File size: 9,918 Bytes

"""Training dynamics analyzer."""

import math
from pathlib import Path
from typing import Any, Dict, List, Optional

try:
    import matplotlib
    matplotlib.use("Agg")
    import matplotlib.pyplot as plt
    HAS_MATPLOTLIB = True
except ImportError:
    HAS_MATPLOTLIB = False


class TrainingDynamicsAnalyzer:
    """Analyzes and visualizes training metrics.

    Analysis items:
      - Loss curve:      Convergence patterns, spike detection
      - LR schedule:     Warmup + Cosine decay verification
      - Gradient Norm:   Training stability, explosion/vanishing detection
      - Throughput:      tokens/sec stability, bottleneck detection
    """

    def __init__(self, save_dir: str = "./eval_results"):
        self.save_dir = Path(save_dir)
        self.save_dir.mkdir(parents=True, exist_ok=True)

    def analyze_metrics(self, metrics_history: Dict[str, list]) -> Dict[str, Any]:
        """Analyzes training metrics.

        Args:
            metrics_history: Trainer.metrics.history dictionary

        Returns:
            Analysis results
        """
        print("\n" + "=" * 70)
        print("🔬 Training Dynamics Analysis")
        print("=" * 70)

        analysis = {}

        # ── Loss analysis ──
        if metrics_history.get("train_loss"):
            losses = metrics_history["train_loss"]
            analysis["loss"] = {
                "initial": round(losses[0], 4),
                "final": round(losses[-1], 4),
                "minimum": round(min(losses), 4),
                "total_reduction": round(losses[0] - losses[-1], 4),
            }

            # Spike detection (sudden increase of 50% or more compared to previous value)
            spikes = []
            for i in range(1, len(losses)):
                if losses[i] > losses[i-1] * 1.5:
                    step = metrics_history["step"][i] if "step" in metrics_history else i
                    spikes.append({"step": step, "loss": round(losses[i], 4)})

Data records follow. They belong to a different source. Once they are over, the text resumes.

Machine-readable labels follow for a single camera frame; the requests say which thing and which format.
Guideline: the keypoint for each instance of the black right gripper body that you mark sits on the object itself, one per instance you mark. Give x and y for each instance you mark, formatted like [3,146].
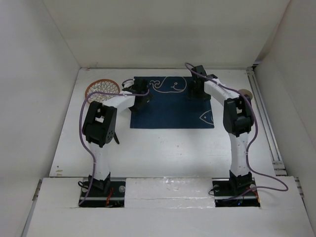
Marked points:
[197,94]

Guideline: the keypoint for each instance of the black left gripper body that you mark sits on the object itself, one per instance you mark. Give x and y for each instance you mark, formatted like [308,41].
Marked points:
[144,100]

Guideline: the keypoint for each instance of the dark blue cloth napkin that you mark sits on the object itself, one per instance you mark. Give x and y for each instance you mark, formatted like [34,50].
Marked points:
[170,108]

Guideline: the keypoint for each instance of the floral plate with orange rim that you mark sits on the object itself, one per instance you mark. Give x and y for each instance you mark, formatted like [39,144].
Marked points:
[102,85]

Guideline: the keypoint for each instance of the beige paper cup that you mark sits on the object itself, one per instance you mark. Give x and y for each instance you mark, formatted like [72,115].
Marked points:
[246,92]

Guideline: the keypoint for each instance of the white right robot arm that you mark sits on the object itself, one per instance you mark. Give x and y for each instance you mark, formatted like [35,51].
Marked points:
[238,120]

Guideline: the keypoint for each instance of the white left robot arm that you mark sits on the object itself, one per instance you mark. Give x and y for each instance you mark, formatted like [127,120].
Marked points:
[97,125]

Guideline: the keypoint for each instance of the black table knife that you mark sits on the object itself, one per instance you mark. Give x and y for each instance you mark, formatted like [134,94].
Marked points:
[116,139]

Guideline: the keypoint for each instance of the white foam block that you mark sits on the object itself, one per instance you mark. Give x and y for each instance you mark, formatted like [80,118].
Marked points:
[173,193]

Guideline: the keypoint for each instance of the aluminium rail right side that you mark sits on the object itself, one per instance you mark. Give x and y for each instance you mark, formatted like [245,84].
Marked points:
[277,161]

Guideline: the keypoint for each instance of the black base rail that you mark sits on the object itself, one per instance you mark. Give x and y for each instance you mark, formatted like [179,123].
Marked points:
[115,197]

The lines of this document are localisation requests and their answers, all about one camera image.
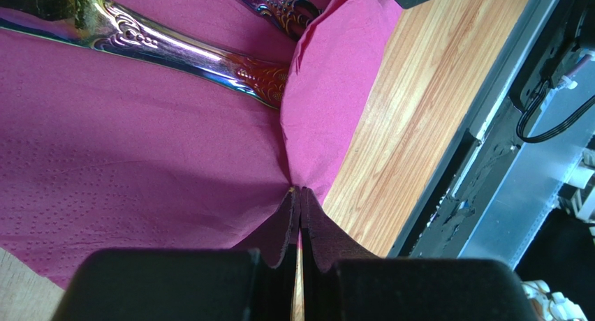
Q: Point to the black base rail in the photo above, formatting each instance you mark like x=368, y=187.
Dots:
x=541, y=83

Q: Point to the magenta paper napkin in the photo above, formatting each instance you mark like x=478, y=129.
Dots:
x=99, y=151

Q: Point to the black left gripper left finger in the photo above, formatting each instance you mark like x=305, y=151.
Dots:
x=254, y=280

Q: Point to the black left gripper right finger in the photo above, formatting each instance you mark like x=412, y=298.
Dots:
x=344, y=281

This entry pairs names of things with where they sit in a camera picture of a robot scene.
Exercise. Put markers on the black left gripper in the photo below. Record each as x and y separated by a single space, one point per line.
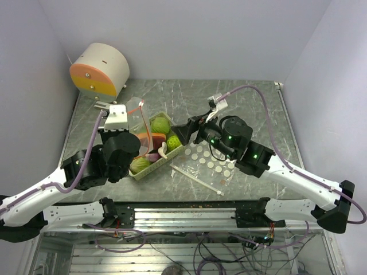
104 133

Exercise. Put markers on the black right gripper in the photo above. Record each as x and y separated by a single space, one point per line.
184 132

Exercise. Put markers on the red meat slab orange rind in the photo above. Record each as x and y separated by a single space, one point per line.
156 141

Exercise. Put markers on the clear bag orange zipper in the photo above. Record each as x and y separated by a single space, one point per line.
139 124

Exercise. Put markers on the purple onion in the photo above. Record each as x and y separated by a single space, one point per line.
153 157

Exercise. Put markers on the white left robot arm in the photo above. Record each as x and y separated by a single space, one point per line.
25 215

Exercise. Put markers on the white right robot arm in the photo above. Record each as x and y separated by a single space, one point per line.
325 202

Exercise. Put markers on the clear bag white dots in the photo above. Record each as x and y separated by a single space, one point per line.
206 166

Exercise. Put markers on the green custard apple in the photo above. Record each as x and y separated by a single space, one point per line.
173 142

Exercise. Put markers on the large green cabbage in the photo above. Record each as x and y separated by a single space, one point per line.
160 125

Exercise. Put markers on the small green cabbage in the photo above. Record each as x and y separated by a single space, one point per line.
139 165

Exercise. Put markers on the pale green perforated basket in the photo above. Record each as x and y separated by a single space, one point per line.
170 155

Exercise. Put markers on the small white grey block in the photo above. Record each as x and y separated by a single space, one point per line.
102 105

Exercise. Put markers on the round drawer cabinet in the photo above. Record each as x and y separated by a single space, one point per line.
101 72

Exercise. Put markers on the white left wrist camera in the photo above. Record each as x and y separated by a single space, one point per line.
117 119

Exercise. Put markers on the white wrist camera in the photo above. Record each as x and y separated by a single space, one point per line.
217 104
117 119

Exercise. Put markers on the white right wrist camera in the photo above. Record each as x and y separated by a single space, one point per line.
217 104

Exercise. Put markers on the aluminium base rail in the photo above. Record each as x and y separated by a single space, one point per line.
177 216

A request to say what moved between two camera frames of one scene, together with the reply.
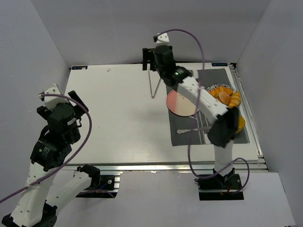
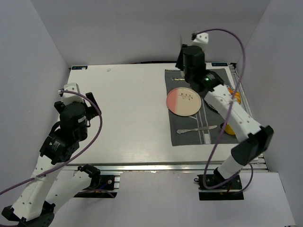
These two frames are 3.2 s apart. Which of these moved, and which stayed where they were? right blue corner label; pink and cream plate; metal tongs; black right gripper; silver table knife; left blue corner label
Moved: metal tongs; black right gripper
Stayed: left blue corner label; silver table knife; right blue corner label; pink and cream plate
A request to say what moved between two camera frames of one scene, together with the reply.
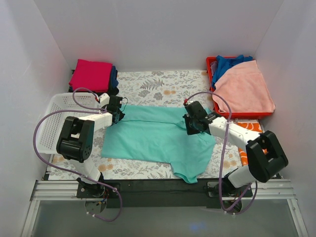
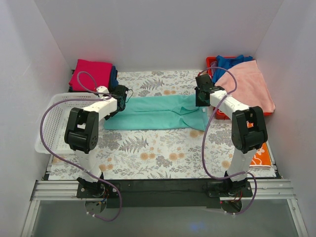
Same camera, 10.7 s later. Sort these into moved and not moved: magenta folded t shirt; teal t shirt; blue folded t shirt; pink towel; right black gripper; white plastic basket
Moved: teal t shirt; right black gripper
Not moved: white plastic basket; pink towel; blue folded t shirt; magenta folded t shirt
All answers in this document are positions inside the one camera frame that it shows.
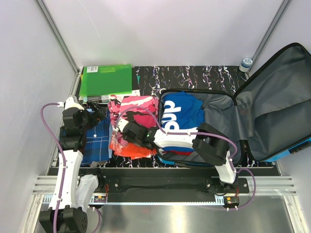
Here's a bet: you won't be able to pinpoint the pink camouflage shirt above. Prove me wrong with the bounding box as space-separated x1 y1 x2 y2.
108 96 158 146

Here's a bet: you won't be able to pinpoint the blue shirt white letters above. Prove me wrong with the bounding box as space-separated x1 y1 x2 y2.
157 91 206 156

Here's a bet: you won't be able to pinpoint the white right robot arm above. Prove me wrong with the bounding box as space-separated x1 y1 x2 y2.
117 119 238 193

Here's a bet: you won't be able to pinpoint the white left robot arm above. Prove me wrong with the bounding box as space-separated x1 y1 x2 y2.
39 97 105 233

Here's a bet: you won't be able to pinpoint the orange tie-dye shirt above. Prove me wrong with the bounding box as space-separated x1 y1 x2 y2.
109 142 157 159

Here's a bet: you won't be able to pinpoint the light blue shirt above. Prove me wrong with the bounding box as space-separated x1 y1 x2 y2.
83 111 113 164

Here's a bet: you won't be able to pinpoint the blue plaid shirt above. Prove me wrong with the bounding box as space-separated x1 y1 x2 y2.
59 118 112 166

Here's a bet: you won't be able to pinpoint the green plastic folder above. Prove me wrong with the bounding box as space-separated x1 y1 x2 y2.
80 64 132 97

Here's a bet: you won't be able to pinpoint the red shirt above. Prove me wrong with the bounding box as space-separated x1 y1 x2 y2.
164 151 192 156

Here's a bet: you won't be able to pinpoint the blue capped bottle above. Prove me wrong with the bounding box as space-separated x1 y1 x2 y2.
239 58 253 72

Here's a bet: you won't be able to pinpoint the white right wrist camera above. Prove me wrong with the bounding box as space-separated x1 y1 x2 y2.
113 118 129 133

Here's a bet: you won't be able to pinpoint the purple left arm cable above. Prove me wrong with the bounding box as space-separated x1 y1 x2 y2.
40 102 103 233

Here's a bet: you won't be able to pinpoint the aluminium frame rail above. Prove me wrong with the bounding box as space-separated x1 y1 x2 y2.
34 0 82 76

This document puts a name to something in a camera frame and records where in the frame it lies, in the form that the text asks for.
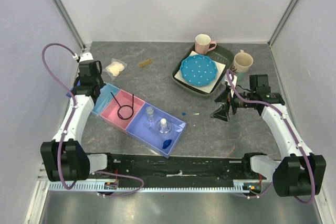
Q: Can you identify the dark green plastic tray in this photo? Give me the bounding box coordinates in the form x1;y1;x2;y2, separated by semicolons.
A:
172;46;234;98

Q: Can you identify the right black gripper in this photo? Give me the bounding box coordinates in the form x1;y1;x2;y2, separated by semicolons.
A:
210;86;256;122

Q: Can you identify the blue polka dot plate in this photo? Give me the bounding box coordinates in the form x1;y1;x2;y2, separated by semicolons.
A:
180;54;218;87

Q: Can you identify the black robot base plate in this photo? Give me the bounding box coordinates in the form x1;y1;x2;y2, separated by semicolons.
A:
56;152;274;190

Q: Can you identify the cream floral mug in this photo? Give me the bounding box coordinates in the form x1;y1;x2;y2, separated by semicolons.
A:
230;49;254;81

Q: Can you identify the tan test tube brush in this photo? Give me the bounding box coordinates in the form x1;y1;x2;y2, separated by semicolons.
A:
123;59;153;74

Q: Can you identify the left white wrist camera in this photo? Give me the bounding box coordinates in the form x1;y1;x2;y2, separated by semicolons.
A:
73;52;94;63

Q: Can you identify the bag of cotton balls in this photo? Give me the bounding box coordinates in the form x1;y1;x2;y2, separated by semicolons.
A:
103;58;127;80

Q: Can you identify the multicolour compartment organizer tray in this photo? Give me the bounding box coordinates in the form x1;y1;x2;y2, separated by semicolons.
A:
65;72;187;159

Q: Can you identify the small clear glass bottle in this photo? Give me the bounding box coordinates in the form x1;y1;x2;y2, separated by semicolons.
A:
145;106;155;122

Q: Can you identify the round flask white stopper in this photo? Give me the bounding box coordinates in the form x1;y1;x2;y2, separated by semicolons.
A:
155;118;173;136

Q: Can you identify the pink ceramic mug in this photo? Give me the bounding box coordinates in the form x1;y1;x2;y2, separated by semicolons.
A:
194;34;217;55

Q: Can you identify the white square plate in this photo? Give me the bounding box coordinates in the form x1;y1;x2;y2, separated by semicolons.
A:
174;51;226;94

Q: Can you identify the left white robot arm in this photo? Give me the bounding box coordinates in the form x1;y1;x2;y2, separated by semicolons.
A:
40;59;115;183

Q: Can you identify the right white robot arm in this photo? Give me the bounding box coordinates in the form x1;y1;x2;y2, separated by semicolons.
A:
211;70;327;204

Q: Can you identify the slotted cable duct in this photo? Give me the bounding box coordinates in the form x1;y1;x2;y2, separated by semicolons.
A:
48;179;274;193

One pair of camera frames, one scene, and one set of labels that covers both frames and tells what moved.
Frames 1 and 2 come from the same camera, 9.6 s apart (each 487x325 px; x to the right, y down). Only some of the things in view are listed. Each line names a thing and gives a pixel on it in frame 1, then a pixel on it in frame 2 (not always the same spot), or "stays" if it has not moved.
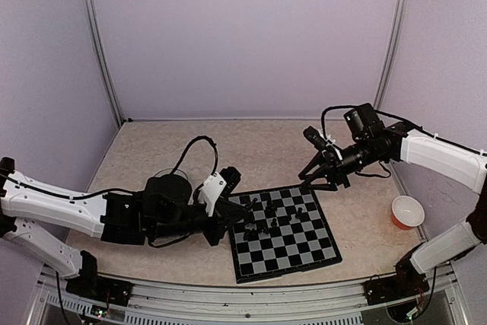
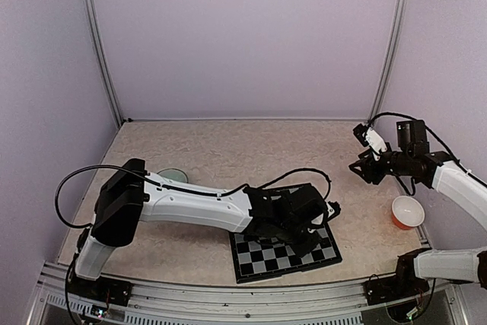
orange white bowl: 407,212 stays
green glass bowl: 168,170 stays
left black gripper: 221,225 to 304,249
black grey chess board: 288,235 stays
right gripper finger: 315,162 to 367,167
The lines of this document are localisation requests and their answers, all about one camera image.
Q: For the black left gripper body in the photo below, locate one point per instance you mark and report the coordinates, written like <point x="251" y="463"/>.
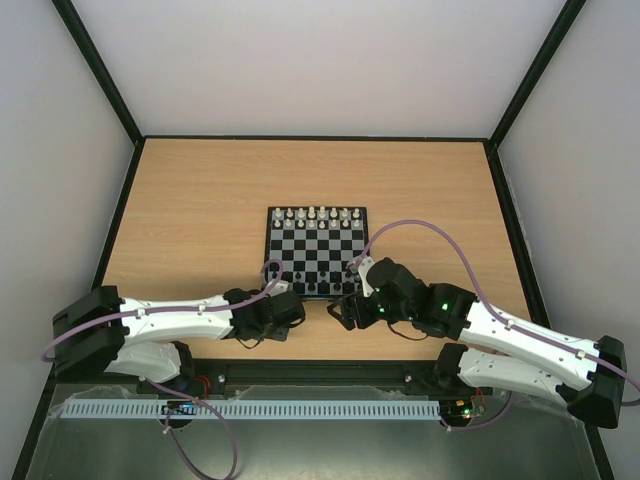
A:
<point x="273" y="331"/>

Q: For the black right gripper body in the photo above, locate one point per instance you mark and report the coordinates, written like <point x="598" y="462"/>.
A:
<point x="353" y="310"/>

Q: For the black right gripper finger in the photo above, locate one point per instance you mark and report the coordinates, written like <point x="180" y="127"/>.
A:
<point x="349" y="322"/>
<point x="342" y="308"/>

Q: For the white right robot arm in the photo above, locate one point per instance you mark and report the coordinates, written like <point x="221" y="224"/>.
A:
<point x="488" y="347"/>

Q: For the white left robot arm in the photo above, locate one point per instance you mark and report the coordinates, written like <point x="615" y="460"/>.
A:
<point x="104" y="332"/>

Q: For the black and silver chessboard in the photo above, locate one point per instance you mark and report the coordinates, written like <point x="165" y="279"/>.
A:
<point x="314" y="250"/>

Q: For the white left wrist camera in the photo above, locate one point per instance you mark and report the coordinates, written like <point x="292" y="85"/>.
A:
<point x="278" y="287"/>

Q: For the black aluminium front rail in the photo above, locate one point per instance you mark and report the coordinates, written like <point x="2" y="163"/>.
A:
<point x="330" y="372"/>

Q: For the light blue cable duct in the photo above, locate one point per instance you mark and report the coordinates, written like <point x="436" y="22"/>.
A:
<point x="252" y="409"/>

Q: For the black frame post rear right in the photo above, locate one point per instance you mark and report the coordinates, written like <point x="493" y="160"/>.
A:
<point x="560" y="28"/>

            analysis["loss"]["spikes"] = spikes

            print(f"\n  📉 Loss Analysis:")
            print(f"    Initial:   {analysis['loss']['initial']:.4f}")
            print(f"    Final:     {analysis['loss']['final']:.4f}")
            print(f"    Minimum:   {analysis['loss']['minimum']:.4f}")
            print(f"    Reduction: {analysis['loss']['total_reduction']:.4f}")
            print(f"    Spikes:    {len(spikes)}")
            if spikes:
                for s in spikes[:5]:
                    print(f"      Step {s['step']}: Loss = {s['loss']}")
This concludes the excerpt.